Getting an accurate diagnosis for a cervical herniated disc can help to understand the underlying pain mechanisms involved, such as which nerve root might be compressed. An accurate diagnosis also plays an important role in getting the most effective treatment.
In This Article:
Cervical Herniated Disc Causes
Common causes of cervical herniated disc include:
- Disc degeneration over time. As a disc ages, it naturally loses hydration and becomes less flexible and durable. Cracks and tears are more likely to develop in a disc that has a lower water content.
- Trauma. A direct impact on the spine can cause a disc to tear or herniate.
Other less common causes of herniated discs are possible, such as connective tissue disorders or other abnormalities in the spine.
Cervical Herniated Disc Diagnosis
Getting an accurate diagnosis for a cervical herniated disc typically involves a 3-step process:
- Patient history. The patient’s medical history is reviewed, including any chronic conditions, past injuries, or history of back or neck pain. Information about the current symptoms is also gathered.
- Physical examination. The neck may be palpated (felt) for any areas of swelling, tenderness, or pain. The doctor also checks the neck’s range of motion, as well as for any signs of neurological deficits in the arms, such as issues with reflexes, numbness, and/or weakness.
- Imaging study. An imaging study can show whether a disc has started to flatten out or move beyond its normal location. A magnetic resonance imaging (MRI) scan is the preferred method for viewing a herniated disc due to its high-quality view of soft tissues. If an MRI is not an option, a CT or CT myelogram may also be considered.

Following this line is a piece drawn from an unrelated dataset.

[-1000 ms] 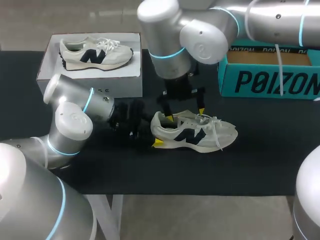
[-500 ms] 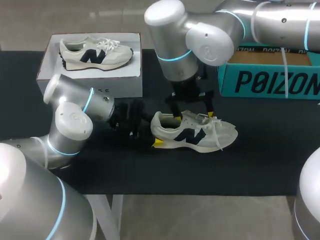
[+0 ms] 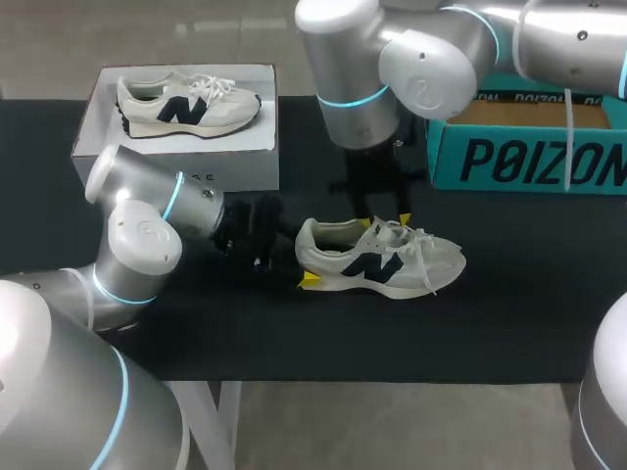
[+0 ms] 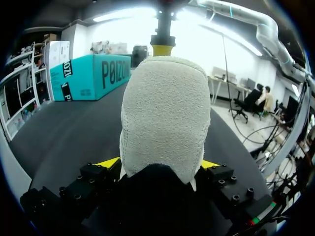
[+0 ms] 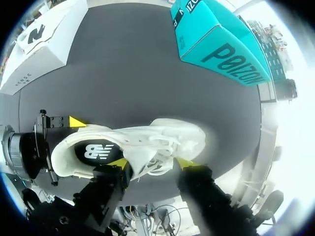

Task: Take the shoe out of the shoebox, open the shoe tongue, remove and reinsert the insole, then place the shoe into the shoebox

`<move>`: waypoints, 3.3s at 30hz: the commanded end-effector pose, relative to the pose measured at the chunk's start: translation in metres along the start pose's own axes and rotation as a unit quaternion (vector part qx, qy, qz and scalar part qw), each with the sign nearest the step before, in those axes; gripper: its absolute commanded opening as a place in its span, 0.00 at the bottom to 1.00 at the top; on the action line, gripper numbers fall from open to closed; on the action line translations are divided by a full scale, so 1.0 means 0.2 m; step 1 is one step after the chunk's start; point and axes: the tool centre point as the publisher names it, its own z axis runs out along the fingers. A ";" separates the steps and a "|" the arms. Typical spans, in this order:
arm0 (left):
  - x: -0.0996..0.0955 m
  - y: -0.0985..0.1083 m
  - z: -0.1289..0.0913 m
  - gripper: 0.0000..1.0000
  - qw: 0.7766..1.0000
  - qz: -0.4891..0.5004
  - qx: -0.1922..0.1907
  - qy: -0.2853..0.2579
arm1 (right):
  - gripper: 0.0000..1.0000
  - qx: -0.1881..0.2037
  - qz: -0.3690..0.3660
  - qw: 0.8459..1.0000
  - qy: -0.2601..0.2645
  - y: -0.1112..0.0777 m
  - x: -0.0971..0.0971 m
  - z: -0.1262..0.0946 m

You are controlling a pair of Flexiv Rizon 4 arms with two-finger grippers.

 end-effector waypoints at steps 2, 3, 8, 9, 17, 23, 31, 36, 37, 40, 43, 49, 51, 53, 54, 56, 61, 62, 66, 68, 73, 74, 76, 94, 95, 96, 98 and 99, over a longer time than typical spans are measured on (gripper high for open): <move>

In many cases, enough information can be gathered during the patient history and physical examination to begin treatment, so an imaging study is not always requested right away. However, to diagnose a cervical herniated disc as the cause of pain typically requires comparing the patient history, physical exam, imaging study, and an x-ray guided, contrast-enhanced diagnostic injection.
Read more about Diagnosing Neck Pain
Contained Vs. Uncontained Herniated Disc
When viewed during an imaging study, a cervical herniated disc can be classified in two general categories:
- Contained. A contained herniated disc involves the nucleus pulposus leaking into partial tears in the annulus fibrosus but not beyond the disc’s outermost layer. The disc may deform outward and still cause pain, such as by pressing against a nerve root or the spinal cord, but the nucleus pulposus and its inflammatory proteins remain inside the disc. A contained herniated disc is known as disc protrusion.

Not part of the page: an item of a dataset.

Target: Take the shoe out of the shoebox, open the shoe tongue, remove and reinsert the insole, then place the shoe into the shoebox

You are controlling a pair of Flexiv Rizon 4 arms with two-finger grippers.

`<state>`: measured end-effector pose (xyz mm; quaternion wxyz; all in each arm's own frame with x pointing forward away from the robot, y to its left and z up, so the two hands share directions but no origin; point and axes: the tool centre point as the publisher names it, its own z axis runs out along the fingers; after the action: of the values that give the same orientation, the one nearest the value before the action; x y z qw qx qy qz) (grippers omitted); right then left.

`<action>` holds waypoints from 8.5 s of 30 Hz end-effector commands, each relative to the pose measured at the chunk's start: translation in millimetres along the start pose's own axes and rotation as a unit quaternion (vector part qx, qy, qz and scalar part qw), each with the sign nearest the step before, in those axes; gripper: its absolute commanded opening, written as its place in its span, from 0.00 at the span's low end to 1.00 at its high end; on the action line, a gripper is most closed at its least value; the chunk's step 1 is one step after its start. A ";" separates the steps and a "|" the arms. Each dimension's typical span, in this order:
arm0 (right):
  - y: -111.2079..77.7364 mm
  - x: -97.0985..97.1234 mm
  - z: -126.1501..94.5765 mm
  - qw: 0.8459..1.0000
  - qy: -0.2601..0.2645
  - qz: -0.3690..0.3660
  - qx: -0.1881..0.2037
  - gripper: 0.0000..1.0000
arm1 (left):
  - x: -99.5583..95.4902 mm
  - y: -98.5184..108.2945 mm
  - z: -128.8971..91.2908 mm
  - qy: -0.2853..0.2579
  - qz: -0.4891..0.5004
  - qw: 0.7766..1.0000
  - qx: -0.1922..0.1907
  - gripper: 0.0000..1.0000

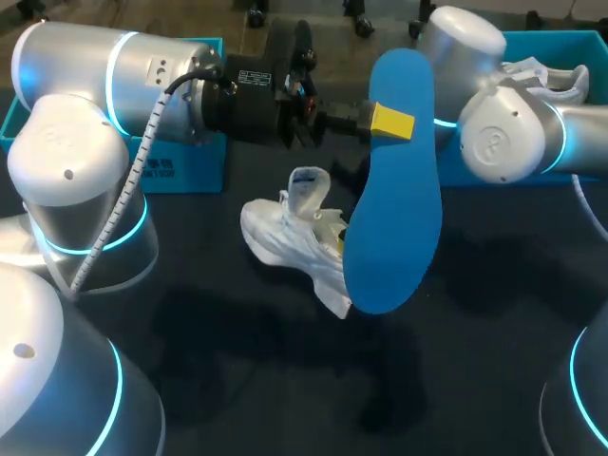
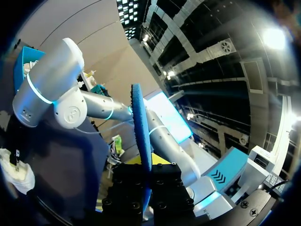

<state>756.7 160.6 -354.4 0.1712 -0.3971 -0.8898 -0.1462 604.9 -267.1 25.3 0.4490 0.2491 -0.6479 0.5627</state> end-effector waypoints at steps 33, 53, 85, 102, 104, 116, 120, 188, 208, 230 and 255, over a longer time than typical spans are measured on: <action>-45.7 5.3 19.1 0.958 -0.092 0.250 -0.107 0.00 | 0.0 2.0 -0.5 -0.001 0.000 1.000 0.001 0.00; -65.4 -9.7 40.9 0.957 -0.084 0.261 -0.092 0.00 | 0.0 2.0 -0.5 -0.001 0.000 1.000 0.001 0.00; -71.0 34.1 -33.5 0.962 0.097 0.220 -0.126 1.00 | 0.0 2.0 -0.5 -0.001 0.000 1.000 0.001 0.00; -73.7 53.0 -91.8 0.911 0.209 0.254 -0.248 1.00 | 0.0 2.0 -0.5 -0.001 0.000 1.000 0.001 0.00; -74.7 54.7 -100.3 0.905 0.226 0.251 -0.260 1.00 | 0.0 2.0 -0.5 -0.001 0.000 1.000 0.001 0.00; -82.7 43.2 -147.6 0.851 0.300 0.292 -0.316 1.00 | 0.0 2.0 -0.5 -0.001 0.000 1.000 0.001 0.00; -80.6 38.2 -166.5 0.827 0.347 0.283 -0.340 1.00 | 0.0 2.0 -0.5 -0.001 0.000 1.000 0.001 0.00; -49.5 50.3 -213.2 0.815 0.403 0.224 -0.352 1.00 | -62.0 -4.0 -51.4 -0.085 0.781 0.618 -0.018 0.00; -49.5 50.3 -213.2 0.815 0.403 0.224 -0.352 1.00 | -89.6 18.6 -69.3 -0.078 0.866 0.491 -0.041 0.00; -45.3 56.0 -208.2 0.814 0.406 0.242 -0.338 1.00 | -141.0 37.2 -65.4 -0.149 0.953 0.257 -0.059 0.00; -28.2 96.3 -202.4 0.821 0.411 0.254 -0.303 0.51 | -182.1 35.1 -27.4 -0.164 0.974 0.136 -0.077 0.00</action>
<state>711.4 121.4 -133.4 0.4230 -0.5427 -0.5145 -0.5118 667.7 -249.2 -146.9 -0.5673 -0.5444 -0.4494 0.4240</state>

- Uncontained. An uncontained herniated disc occurs when the nucleus pulposus starts to leak through a complete tear in the annulus fibrosus and exits the disc’s outermost layer. Inflammatory proteins may leak onto a nerve root, the spinal cord, or other nearby tissues. An uncontained herniated disc is also known as disc extrusion. If some of the disc completely separates from the rest of the disc, it is called disc sequestration.
Watch Video: Can Herniated Discs Heal on Their Own?
A contained herniated disc may eventually become uncontained over time, but not always. It should also be noted that pain from either contained or uncontained discs can range from severe to no symptoms at all.